◆ **Goal of the exercise**
From the entries below, transcribe exactly the lines between the line holding "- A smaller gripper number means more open" and the line holding "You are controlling", inclusive; skip all other lines.

Start of Block

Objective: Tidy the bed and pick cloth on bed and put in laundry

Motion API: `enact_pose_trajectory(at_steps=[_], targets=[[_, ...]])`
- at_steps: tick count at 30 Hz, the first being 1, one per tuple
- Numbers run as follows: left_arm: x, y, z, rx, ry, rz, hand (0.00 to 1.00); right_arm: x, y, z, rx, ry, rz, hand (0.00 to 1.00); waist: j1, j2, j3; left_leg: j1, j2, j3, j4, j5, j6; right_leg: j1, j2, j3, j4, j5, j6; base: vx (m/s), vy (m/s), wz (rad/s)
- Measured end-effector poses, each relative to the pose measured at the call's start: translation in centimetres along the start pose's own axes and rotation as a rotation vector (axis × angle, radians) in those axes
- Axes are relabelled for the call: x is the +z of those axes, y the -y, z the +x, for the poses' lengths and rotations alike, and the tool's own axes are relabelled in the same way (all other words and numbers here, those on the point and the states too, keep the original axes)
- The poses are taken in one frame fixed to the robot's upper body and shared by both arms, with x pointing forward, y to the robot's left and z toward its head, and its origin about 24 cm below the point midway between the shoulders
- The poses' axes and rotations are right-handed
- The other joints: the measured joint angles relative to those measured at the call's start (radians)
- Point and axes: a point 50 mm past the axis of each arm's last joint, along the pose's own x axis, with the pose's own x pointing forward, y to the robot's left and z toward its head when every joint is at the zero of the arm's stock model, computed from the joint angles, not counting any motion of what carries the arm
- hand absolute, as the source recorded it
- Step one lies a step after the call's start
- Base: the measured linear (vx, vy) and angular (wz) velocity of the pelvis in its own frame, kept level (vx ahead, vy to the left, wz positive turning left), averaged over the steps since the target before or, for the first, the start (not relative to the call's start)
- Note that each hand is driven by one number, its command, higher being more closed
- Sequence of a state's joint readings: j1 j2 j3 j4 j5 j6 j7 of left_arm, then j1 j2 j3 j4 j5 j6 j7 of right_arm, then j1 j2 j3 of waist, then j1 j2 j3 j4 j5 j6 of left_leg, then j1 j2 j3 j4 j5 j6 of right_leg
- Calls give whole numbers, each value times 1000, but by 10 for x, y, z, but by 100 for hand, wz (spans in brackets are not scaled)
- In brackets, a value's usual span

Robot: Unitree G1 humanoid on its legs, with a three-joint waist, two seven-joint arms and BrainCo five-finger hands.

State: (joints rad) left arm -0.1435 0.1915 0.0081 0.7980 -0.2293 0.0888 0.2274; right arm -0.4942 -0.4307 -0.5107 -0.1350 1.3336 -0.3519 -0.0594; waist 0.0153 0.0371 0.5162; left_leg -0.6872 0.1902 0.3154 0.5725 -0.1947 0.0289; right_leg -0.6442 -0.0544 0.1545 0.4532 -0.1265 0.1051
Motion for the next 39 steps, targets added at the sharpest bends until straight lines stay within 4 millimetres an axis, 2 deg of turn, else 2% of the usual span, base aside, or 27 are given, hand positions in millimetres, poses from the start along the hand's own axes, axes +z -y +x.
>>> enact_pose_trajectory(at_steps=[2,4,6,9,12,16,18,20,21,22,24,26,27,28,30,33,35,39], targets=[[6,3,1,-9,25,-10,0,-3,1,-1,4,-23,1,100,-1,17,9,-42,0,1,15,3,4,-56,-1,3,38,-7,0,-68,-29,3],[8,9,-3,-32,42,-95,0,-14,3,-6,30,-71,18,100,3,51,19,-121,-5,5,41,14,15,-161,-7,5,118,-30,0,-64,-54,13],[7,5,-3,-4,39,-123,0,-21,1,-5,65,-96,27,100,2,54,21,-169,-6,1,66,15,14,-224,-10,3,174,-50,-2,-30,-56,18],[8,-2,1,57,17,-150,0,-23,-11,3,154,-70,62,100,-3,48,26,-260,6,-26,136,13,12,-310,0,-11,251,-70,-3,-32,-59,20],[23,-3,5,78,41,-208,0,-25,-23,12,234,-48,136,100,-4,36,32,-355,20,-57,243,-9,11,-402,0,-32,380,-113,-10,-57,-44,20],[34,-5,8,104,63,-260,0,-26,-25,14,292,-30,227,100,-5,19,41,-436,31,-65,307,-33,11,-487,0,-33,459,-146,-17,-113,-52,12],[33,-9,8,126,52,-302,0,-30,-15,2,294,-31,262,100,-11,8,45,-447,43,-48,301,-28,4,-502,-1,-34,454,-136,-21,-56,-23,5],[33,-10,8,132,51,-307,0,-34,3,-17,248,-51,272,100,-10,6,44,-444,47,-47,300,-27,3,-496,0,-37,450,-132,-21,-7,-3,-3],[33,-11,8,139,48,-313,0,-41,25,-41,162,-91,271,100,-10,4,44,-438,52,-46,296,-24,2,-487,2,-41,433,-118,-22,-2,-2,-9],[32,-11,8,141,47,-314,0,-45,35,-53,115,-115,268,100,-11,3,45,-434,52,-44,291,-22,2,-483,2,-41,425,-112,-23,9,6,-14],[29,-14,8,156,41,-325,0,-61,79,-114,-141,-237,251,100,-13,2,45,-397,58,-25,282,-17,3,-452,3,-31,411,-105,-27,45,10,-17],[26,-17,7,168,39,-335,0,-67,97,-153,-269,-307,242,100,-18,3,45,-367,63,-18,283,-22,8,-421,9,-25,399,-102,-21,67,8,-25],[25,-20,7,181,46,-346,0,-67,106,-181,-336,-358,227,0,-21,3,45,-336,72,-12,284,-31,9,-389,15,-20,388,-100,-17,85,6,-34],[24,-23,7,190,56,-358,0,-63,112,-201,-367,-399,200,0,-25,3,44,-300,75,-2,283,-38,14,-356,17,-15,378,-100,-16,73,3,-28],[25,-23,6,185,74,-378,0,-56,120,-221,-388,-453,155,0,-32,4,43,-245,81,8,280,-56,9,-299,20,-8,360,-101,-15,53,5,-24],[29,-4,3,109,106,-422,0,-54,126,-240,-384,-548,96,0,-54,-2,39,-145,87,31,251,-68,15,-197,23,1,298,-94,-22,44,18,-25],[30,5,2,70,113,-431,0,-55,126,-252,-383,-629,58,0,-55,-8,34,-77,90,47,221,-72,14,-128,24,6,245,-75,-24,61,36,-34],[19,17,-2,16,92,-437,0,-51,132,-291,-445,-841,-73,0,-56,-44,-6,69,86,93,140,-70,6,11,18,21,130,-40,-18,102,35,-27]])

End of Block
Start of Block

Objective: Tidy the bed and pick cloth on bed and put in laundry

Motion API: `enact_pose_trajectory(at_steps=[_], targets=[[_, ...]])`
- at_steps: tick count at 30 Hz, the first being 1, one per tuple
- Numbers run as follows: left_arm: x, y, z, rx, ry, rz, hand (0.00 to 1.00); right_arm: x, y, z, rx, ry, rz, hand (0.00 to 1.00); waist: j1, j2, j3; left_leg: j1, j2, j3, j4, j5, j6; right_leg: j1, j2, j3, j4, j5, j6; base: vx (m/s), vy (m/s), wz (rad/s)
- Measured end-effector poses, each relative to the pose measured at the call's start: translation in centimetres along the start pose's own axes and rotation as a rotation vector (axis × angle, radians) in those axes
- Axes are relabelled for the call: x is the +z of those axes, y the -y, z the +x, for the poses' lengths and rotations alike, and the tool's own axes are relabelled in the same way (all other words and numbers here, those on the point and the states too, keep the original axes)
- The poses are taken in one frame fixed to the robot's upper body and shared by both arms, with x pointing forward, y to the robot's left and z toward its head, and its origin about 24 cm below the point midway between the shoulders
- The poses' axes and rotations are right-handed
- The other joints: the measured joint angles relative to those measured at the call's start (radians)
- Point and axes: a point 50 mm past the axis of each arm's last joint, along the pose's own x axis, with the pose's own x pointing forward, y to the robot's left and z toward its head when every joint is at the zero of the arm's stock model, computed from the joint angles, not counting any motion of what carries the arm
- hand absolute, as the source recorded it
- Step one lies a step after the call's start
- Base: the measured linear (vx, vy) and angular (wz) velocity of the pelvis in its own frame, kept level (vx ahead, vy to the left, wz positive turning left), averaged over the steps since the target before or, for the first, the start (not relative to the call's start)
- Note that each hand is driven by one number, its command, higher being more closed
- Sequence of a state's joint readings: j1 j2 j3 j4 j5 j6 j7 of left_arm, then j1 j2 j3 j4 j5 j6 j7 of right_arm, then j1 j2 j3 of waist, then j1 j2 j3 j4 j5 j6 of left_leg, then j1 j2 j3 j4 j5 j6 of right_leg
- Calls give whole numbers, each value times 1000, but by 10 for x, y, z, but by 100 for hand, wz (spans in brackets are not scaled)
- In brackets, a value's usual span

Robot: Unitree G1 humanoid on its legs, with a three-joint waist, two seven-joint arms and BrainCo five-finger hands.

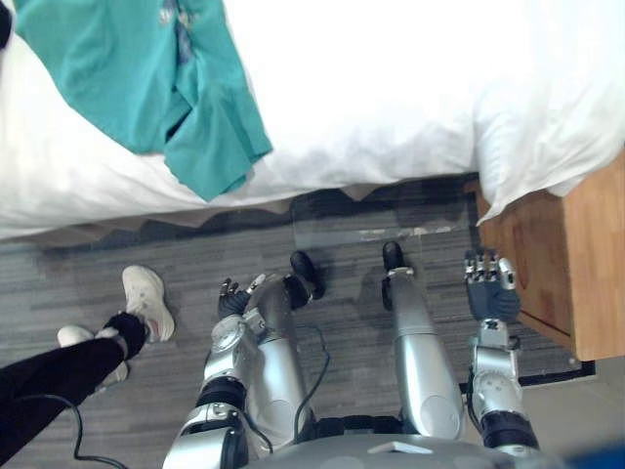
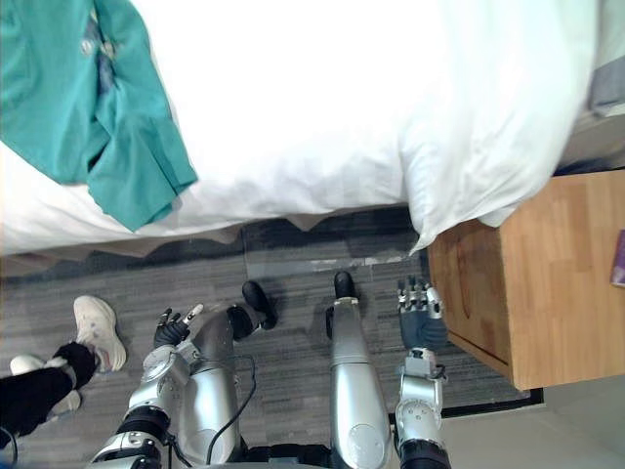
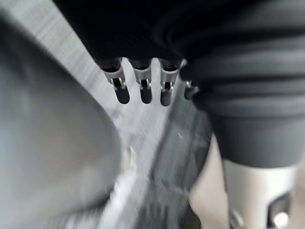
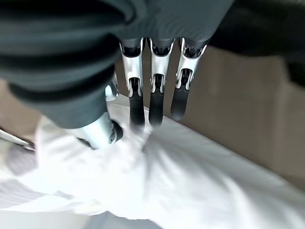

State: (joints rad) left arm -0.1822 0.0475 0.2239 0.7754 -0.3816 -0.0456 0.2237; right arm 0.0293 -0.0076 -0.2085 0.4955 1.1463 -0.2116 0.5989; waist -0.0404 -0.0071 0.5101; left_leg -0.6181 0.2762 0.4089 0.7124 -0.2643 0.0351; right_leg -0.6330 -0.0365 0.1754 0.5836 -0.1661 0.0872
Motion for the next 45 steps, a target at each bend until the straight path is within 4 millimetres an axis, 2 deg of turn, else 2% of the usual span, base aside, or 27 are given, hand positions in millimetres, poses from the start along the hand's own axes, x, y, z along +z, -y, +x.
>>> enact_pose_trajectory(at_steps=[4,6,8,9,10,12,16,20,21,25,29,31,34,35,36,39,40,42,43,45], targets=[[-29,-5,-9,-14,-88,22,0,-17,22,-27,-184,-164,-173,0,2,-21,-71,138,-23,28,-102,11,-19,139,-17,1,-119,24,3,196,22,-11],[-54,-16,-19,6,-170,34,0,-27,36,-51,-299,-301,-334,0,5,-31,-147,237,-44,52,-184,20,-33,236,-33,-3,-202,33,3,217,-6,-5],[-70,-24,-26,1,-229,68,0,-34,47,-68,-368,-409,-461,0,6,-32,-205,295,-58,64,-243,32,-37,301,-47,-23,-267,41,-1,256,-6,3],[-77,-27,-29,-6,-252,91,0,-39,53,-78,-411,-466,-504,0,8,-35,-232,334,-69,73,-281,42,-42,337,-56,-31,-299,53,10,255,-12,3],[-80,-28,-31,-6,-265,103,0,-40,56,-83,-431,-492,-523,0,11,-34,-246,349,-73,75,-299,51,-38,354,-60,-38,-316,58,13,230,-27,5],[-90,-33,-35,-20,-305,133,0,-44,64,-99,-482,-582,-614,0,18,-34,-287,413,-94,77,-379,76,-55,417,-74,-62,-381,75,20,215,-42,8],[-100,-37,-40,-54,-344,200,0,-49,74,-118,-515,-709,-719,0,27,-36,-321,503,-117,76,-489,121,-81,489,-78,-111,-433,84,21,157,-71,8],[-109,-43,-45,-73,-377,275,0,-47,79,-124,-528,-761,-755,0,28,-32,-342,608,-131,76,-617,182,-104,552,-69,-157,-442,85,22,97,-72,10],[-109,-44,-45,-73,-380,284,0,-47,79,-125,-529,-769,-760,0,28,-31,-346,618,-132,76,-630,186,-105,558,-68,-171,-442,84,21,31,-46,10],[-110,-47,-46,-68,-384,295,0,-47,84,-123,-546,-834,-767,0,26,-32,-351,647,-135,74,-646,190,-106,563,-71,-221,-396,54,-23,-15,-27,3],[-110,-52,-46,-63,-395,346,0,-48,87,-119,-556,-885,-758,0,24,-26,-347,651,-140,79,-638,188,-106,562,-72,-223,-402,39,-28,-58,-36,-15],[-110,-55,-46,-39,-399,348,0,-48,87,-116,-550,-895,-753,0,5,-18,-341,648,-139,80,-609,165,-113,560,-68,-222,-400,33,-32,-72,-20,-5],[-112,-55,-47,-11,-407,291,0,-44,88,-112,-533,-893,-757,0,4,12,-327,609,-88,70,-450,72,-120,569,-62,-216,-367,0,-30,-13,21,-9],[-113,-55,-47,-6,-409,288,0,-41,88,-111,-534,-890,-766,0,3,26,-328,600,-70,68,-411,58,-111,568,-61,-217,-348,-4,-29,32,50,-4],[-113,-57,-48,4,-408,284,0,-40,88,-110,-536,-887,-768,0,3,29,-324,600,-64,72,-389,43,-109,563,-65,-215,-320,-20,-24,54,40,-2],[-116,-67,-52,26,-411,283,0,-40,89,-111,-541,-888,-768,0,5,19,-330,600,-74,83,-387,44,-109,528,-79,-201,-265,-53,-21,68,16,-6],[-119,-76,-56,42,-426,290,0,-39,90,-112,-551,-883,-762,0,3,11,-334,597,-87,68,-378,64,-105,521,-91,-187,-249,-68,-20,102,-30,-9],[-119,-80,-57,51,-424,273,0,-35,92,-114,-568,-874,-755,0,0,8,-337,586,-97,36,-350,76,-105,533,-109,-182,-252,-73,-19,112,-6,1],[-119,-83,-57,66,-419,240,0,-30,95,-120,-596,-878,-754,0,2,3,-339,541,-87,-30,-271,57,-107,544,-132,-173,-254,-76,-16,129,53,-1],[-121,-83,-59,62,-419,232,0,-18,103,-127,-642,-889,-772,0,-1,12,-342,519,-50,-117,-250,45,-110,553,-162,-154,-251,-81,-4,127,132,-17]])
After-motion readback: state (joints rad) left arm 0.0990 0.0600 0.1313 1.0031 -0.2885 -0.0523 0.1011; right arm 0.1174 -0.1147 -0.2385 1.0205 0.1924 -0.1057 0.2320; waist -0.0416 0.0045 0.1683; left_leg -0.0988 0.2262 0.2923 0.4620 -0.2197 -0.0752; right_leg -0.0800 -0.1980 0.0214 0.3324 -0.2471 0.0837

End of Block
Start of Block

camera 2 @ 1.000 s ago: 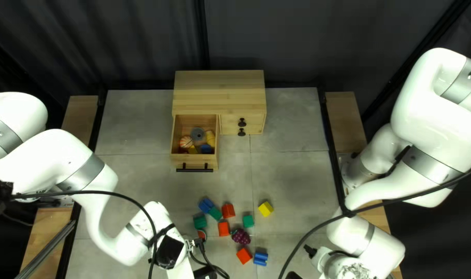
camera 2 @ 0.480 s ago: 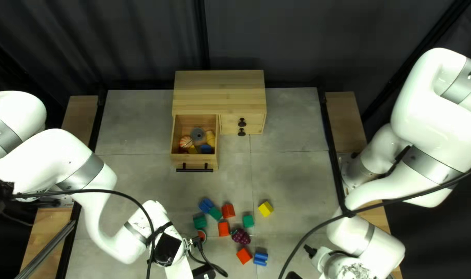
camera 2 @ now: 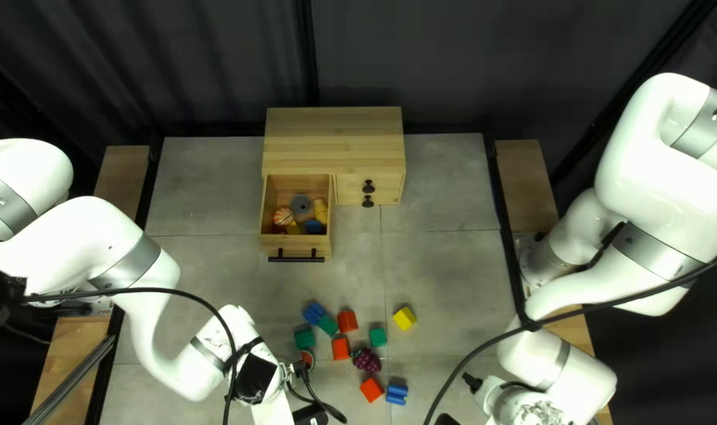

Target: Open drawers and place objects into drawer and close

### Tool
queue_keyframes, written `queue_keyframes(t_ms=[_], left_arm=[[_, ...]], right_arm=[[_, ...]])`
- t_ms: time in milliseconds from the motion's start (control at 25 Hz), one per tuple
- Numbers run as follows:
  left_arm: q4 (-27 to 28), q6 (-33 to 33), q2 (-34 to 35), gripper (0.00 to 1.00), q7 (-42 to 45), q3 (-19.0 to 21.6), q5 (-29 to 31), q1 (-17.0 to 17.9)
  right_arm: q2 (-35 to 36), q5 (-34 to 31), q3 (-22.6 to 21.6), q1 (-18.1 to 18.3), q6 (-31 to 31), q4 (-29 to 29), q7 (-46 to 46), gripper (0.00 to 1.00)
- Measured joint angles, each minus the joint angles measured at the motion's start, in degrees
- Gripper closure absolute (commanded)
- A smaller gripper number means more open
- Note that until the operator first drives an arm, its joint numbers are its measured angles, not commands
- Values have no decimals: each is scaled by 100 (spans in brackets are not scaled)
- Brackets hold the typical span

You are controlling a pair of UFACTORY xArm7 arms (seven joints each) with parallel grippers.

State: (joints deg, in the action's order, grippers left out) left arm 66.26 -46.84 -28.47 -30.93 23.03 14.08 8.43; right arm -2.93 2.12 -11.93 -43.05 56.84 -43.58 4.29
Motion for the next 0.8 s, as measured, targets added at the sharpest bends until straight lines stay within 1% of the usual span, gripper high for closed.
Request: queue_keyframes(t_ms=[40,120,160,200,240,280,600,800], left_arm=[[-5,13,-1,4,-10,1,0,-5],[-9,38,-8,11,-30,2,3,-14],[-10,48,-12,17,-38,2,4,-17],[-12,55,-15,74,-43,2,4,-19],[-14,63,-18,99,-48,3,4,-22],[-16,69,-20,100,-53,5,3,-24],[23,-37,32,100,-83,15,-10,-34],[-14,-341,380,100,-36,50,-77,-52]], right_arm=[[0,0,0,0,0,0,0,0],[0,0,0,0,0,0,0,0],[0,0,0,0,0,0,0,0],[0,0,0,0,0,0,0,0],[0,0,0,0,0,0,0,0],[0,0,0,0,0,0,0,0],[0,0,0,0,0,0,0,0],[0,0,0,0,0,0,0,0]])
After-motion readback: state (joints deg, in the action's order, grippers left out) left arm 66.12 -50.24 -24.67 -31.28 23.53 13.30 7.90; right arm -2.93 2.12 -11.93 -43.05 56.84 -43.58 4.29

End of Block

◆ **Result for this exercise**
- A smaller gripper number means more open
- Note that until the operator first drives an arm, its joint numbers are its measured angles, not commands
- Values have no decimals: each is scaled by 100 (spans in brackets are not scaled)
- Brackets hold the typical span

You are controlling a pair of UFACTORY xArm7 arms (seven joints each) with parallel grippers.

There is nothing else to add to the answer.